WHAT IS BEING ASKED:
Please return the lines from the one with "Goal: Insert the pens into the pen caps" through the end of the listing below, word for word, with every picture left out.

STORED DATA:
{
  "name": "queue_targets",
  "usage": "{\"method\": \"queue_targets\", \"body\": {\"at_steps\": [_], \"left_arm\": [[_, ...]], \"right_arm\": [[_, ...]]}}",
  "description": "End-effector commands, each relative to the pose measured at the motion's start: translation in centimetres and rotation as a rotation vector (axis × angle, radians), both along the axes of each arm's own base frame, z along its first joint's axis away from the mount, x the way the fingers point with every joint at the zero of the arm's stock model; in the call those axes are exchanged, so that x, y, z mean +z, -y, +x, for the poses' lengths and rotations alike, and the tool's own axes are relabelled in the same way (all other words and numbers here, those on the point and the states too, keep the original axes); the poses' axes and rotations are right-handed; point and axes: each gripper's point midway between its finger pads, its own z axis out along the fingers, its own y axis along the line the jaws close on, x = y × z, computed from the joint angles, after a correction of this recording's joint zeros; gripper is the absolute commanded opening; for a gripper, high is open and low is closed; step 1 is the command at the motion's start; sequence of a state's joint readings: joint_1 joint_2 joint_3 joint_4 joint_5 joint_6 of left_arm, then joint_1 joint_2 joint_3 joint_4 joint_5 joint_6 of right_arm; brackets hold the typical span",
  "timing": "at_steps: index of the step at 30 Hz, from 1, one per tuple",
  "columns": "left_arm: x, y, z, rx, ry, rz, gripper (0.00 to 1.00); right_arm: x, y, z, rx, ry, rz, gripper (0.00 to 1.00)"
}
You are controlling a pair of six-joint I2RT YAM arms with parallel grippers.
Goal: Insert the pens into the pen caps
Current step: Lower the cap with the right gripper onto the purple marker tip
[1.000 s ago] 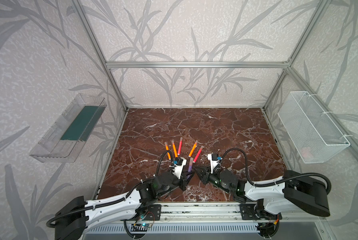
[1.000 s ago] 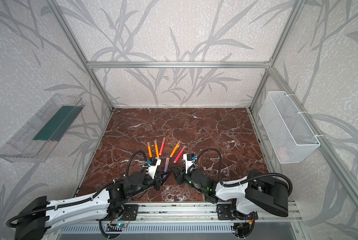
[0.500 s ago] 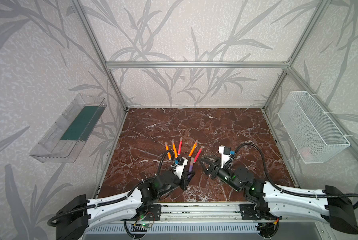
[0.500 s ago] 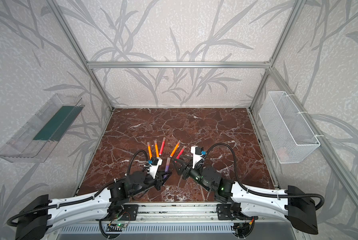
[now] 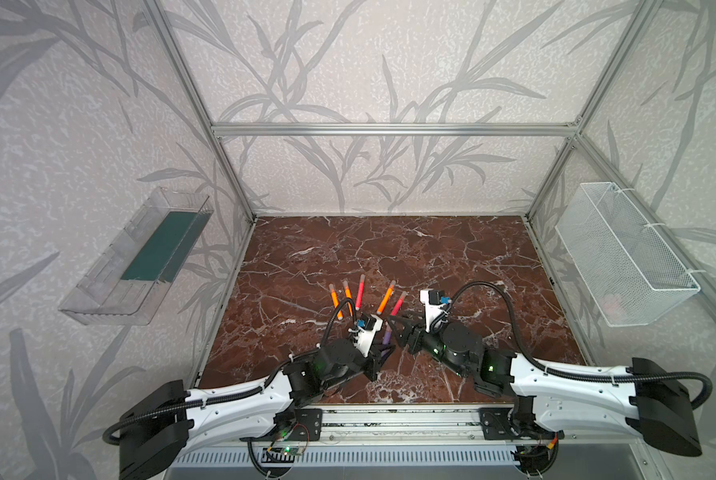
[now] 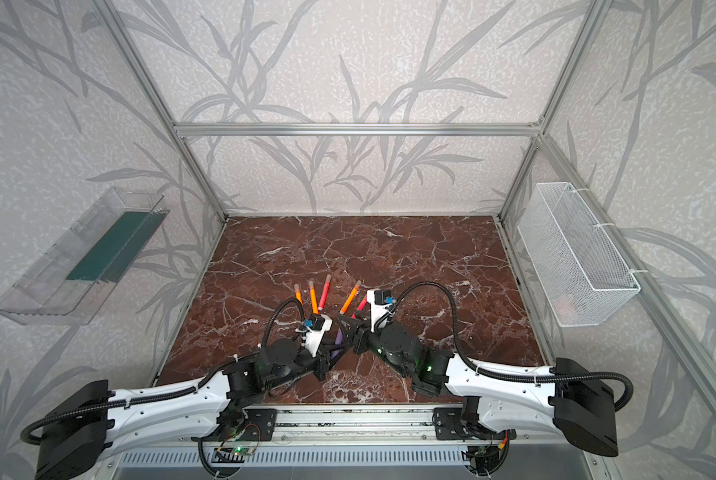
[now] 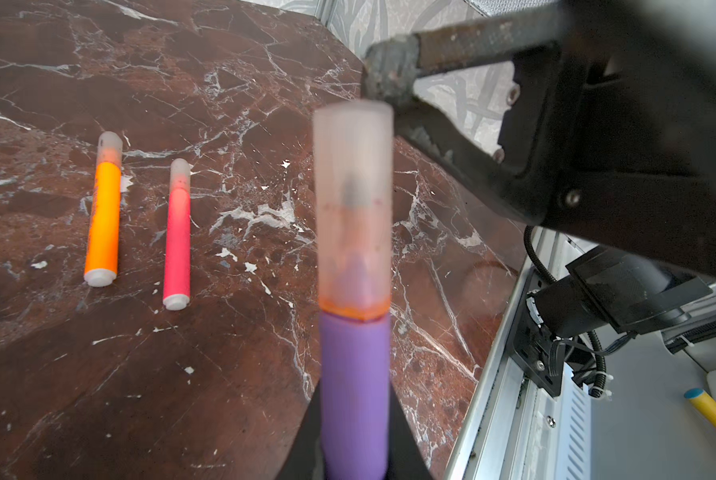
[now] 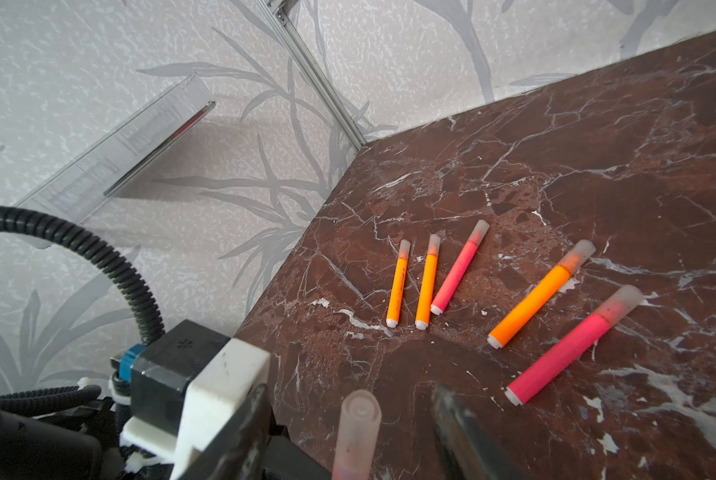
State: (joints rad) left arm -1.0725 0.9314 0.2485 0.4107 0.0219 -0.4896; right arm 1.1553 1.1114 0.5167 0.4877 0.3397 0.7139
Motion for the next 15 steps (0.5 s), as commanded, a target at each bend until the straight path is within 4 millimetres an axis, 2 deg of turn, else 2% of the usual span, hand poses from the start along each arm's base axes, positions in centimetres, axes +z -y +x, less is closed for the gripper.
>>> {"method": "queue_targets", "body": {"at_steps": [1,8,15], "left_arm": [[2.4,1.1,0.1,-0.024,0.040,-0.057,0.00],[2.5,1.2,0.1,-0.033,0.039,-0.061,0.00],[2.4,1.4,0.0,-0.038,0.037,-0.058,0.00]], "right_arm": [[0.5,-0.2,0.6,-0.015,-0.006,0.014,0.57],[-0.1,-0.7,0.8,-0.013,-0.022,0.012,0.56],[0.2,-1.4,0.9,0.006,-0.017,0.007,0.48]]}}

RESPONSE TO THE TASK:
Goal: Insert the pens into the pen caps
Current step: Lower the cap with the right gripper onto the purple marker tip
[1.000 s ago] 
[1.000 s ago] 
[0.500 s ago] 
[0.500 s ago] 
[now] 
[now] 
[now] 
[now] 
State: (joints rad) left arm -1.0725 0.9314 0.2485 0.4107 0.0219 -0.4896; right arm 1.1553 1.1114 0.5167 0.4877 0.3397 0.7139
Motion for the next 15 steps (0.5 s), as commanded, a target at each bend until the straight path is within 4 millimetres an axis, 2 deg of turn, else 2% of the usual span, hand poses from the start along each arm's base axes, positions in centimetres, axes +z -y +x, less is closed for the gripper.
>>> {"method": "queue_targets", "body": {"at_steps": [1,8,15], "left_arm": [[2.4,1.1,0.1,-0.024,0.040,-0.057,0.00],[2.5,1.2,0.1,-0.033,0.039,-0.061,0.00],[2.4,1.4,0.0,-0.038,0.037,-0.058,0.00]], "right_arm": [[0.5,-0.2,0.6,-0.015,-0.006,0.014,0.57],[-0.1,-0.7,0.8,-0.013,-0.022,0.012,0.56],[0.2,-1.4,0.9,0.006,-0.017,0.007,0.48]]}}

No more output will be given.